细胞自噬对酒精诱导的肝细胞毒性的保护作用

目的：研究细胞自噬对酒精诱导的人肝细胞系（CL-1）的保护作用。方法：培养正常肝细胞系CL-1细胞，80mmol／L酒精常规处理24小时，采用CCK-8法观察酒精对细胞活力的影响；流式细胞技术观察酒精对细胞凋亡的影响；免疫蛋白印迹及转染GFP-LC3法检测细胞自噬水平；选用rapamycin和3-MA调节细胞自噬，观察酒精处理后细胞活力及凋亡的变化。结果：酒精处理体外培养的CL-1细胞，实验组较对照组细胞活力下降（P〈0．05）；实验组细胞46．2％发生凋亡，显著高于对照组8．4％；LC3II及Beclinl水平显著高于对照组；GFP-LC3荧光数显著高于对照组（P〈0．05）；调节细胞自噬水平，rapamycin组细胞活性增加（P〈0．01），31．1％（46．2％）细胞发生凋亡；3-MA组细胞活性降低（P〈0．05），54．1％（46．2％）细胞发生凋亡。结论：酒精处理降低CL-1细胞活性，促进凋亡，提高自噬水平；提高或降低细胞自噬水平，细胞凋亡及活力随之降低和增加；细胞自噬能够对抗酒精诱导的肝细胞凋亡。

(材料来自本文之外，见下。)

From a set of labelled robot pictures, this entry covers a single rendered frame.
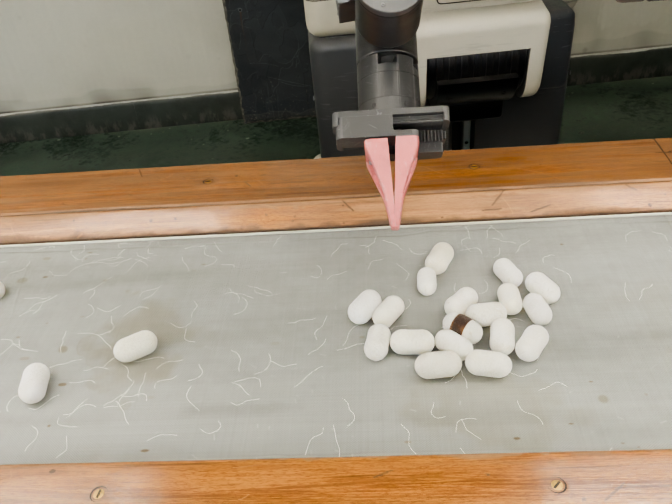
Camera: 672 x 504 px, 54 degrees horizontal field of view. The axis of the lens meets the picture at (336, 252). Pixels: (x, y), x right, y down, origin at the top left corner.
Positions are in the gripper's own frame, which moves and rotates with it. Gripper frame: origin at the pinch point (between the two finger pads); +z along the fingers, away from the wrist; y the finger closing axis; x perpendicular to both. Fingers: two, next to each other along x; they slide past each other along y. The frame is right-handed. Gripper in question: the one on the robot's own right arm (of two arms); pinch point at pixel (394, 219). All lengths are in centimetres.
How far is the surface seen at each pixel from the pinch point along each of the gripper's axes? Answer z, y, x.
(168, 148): -74, -80, 174
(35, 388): 13.7, -29.7, -4.7
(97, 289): 4.2, -29.7, 6.1
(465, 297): 7.0, 5.8, 0.9
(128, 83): -100, -95, 172
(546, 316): 9.1, 12.3, -0.3
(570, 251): 2.2, 17.0, 7.7
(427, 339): 10.8, 2.1, -2.3
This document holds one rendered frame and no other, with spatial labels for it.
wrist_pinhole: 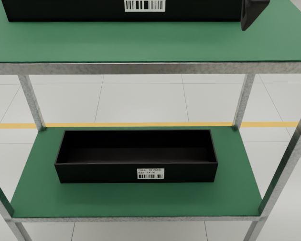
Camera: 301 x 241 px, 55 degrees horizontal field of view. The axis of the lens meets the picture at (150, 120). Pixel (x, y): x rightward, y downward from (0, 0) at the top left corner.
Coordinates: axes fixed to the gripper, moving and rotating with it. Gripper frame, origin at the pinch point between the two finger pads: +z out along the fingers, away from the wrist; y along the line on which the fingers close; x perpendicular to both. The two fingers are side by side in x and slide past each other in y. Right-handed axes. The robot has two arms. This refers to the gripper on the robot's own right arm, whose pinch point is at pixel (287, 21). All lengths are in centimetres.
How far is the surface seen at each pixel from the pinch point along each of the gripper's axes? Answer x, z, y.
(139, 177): 2, 80, 19
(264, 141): -31, 138, -54
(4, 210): 15, 73, 62
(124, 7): -28.1, 28.0, 21.5
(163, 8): -28.0, 28.1, 12.3
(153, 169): 0, 76, 14
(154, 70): -8.9, 24.9, 14.5
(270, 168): -13, 129, -51
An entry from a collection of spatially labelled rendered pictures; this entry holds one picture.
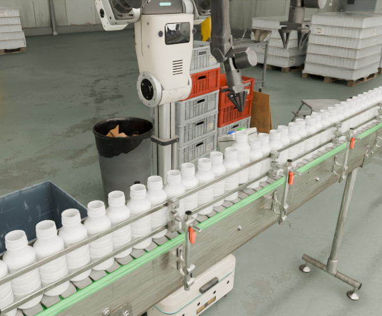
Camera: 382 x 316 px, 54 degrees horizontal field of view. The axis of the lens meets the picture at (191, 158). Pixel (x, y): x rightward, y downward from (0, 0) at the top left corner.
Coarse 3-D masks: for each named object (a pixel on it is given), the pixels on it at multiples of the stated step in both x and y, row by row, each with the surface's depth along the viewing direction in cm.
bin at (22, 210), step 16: (16, 192) 131; (32, 192) 135; (48, 192) 140; (64, 192) 131; (0, 208) 129; (16, 208) 133; (32, 208) 137; (48, 208) 142; (64, 208) 135; (80, 208) 125; (0, 224) 131; (16, 224) 135; (32, 224) 139; (0, 240) 132; (32, 240) 106
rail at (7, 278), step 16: (256, 160) 120; (224, 176) 110; (192, 192) 102; (160, 208) 94; (144, 240) 94; (0, 256) 76; (48, 256) 76; (112, 256) 88; (16, 272) 71; (80, 272) 82; (48, 288) 78; (16, 304) 74
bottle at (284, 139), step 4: (280, 128) 132; (284, 128) 134; (284, 132) 132; (280, 136) 133; (284, 136) 132; (280, 140) 132; (284, 140) 132; (288, 140) 133; (284, 144) 132; (288, 144) 133; (284, 152) 134; (288, 152) 136; (284, 156) 135; (284, 160) 135; (280, 164) 136
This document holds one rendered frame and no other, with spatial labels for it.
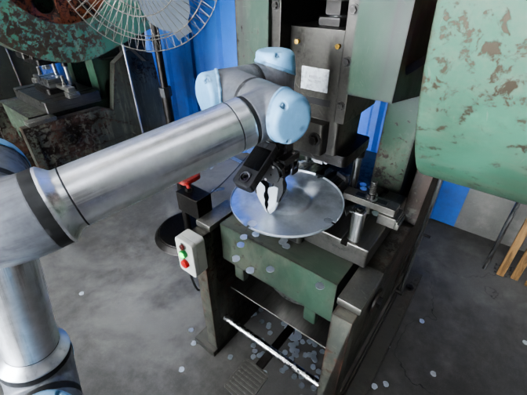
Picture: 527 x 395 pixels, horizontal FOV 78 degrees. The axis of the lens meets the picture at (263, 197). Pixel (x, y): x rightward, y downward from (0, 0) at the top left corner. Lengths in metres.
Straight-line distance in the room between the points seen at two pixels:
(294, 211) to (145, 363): 0.96
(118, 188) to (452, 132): 0.39
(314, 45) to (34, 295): 0.71
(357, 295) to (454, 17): 0.62
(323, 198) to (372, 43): 0.38
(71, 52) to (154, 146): 1.48
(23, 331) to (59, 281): 1.28
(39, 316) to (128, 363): 0.89
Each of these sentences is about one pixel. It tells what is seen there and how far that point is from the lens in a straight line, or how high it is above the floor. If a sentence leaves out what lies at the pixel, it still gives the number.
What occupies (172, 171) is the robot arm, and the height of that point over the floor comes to 1.06.
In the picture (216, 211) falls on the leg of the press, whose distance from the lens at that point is 1.04.
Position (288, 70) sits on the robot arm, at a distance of 0.63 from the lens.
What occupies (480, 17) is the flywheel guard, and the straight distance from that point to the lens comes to 0.37.
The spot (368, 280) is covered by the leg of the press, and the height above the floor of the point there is 0.64.
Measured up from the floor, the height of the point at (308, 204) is 0.79.
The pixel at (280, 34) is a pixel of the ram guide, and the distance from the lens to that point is 0.80.
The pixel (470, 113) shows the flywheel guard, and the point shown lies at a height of 1.14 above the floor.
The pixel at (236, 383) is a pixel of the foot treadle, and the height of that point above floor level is 0.16.
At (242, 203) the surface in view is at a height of 0.78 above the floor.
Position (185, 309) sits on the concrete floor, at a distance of 1.61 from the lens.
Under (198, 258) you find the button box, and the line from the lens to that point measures 1.00.
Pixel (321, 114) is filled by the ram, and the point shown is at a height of 0.99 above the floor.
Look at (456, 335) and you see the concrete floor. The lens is 1.71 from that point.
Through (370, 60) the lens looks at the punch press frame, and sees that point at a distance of 0.69.
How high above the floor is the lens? 1.26
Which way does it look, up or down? 34 degrees down
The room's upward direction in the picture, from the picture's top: straight up
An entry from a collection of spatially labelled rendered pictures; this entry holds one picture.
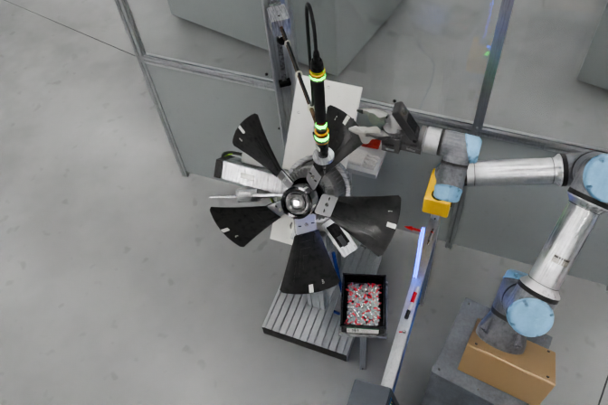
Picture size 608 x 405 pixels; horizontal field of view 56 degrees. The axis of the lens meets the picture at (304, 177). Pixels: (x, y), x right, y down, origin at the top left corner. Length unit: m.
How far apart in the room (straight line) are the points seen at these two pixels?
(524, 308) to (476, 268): 1.66
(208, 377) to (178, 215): 1.04
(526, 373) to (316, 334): 1.43
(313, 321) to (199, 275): 0.74
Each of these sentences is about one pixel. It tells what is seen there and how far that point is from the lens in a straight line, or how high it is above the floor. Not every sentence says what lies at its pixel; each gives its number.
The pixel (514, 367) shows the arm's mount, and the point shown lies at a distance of 1.83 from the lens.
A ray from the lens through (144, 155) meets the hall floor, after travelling 4.01.
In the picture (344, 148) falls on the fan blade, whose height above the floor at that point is 1.39.
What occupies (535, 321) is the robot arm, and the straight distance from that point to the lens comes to 1.72.
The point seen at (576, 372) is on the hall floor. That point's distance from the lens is 3.23.
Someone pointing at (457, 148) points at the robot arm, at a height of 1.66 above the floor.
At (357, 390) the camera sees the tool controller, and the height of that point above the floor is 1.23.
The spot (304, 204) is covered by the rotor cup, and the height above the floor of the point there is 1.22.
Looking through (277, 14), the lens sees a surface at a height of 1.58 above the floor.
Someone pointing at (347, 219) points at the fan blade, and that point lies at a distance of 2.02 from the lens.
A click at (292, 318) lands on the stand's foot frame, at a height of 0.06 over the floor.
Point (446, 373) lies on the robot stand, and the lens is 2.00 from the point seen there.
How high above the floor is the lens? 2.87
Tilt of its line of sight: 52 degrees down
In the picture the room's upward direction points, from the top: 7 degrees counter-clockwise
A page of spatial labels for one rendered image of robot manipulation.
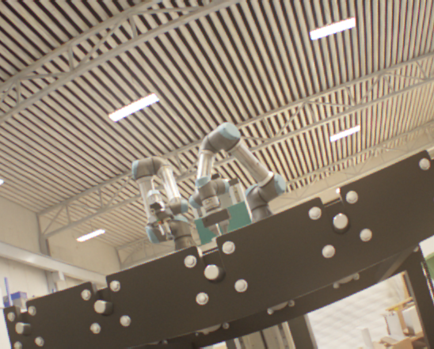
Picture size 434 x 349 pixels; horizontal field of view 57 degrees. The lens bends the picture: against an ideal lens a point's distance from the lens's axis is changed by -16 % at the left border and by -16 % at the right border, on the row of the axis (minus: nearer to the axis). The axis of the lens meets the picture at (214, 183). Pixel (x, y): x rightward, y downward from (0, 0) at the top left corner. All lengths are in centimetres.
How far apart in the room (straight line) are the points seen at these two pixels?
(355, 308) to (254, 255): 421
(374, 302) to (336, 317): 51
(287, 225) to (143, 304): 38
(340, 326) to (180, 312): 433
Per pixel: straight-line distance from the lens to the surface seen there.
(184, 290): 105
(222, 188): 232
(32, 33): 1074
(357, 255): 99
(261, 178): 268
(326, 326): 537
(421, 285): 193
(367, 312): 515
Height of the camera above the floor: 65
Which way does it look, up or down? 22 degrees up
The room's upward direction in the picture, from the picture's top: 18 degrees counter-clockwise
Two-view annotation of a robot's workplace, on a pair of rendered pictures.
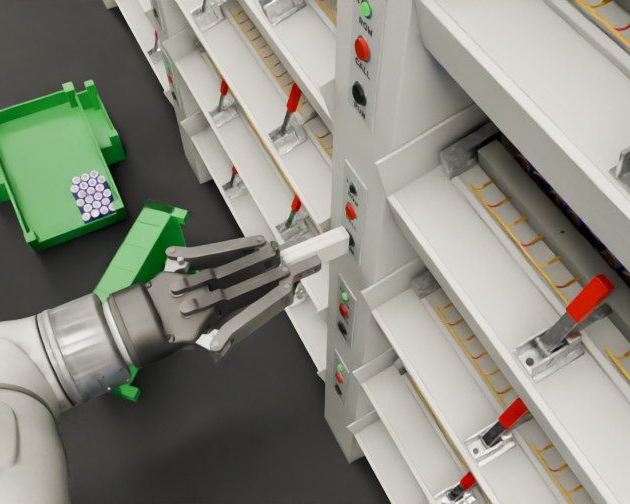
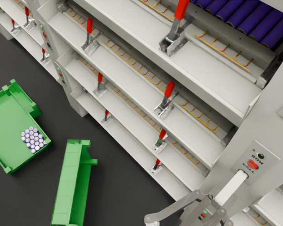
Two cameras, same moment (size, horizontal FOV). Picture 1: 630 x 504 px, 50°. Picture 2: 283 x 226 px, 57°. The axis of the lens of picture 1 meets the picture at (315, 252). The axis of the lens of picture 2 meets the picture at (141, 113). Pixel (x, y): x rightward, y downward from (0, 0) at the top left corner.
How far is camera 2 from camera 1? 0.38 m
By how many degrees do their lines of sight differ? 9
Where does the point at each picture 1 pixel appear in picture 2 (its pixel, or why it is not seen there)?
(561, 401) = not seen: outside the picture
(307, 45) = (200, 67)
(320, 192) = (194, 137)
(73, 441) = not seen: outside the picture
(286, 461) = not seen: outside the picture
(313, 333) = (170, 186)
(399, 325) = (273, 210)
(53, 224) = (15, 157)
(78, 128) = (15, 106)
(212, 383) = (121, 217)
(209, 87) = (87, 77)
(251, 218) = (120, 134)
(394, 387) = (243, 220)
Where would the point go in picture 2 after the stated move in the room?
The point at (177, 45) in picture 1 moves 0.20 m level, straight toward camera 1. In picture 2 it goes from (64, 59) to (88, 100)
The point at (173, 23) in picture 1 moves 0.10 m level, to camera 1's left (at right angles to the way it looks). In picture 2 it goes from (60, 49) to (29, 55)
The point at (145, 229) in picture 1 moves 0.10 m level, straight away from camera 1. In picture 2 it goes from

Protective Effect of Autophagy on Ethanol-induced Hepatotoxicity

Objective： To investigate the effect of autophagy on ethanol-induced human hepatocyte line （CL-1）. Methods： CL-1 cells were cultured under the conventional condition and treated with 80 mmol/L ethanol for 24 hours in order to observe ethanol-induced cell viability by flow cytometry and CCK-8; Westen blot and transient GFP-LC3 were performed to analyze the level of autophagy. Meanwhile, CL-1 cells were pretreated with rapamycin and 3-MA to detect cell viability and apoptosis. Results： After treated with ethanol, cell viability was decreased （P〈0.05） while the level of apoptosis and autophagy were increased. Level of apoptosis was 46.2% in alcohol-treated group versus 8.4% in control group. LC3 II and Beclin 1 were significantly higher than that in the control group. The number of GFP-LC3 fluorescent particles was significantly higher than that in control group （P〈0.05）. Correspondingly, after pretreatment, cell activity in rapamycin group increased （P〈0.01） and the level of apoptosis decreased from 46.2 % to 31.1%, while cell activity in 3-MA group decreased （P〈0.05） and the level of apoptosis increased from 46.2 % to 54.1%. Conclusion： Alcohol treatment reduces CL-1 cell activity, promotes apoptosis, and improves the level of autophagy. Regulating the level of autophagy with either improvement or reduction markedly reduced or improved the cell viability and apoptosis. Autophagy protects against ethanol-induced apoptosis in hepatocyte.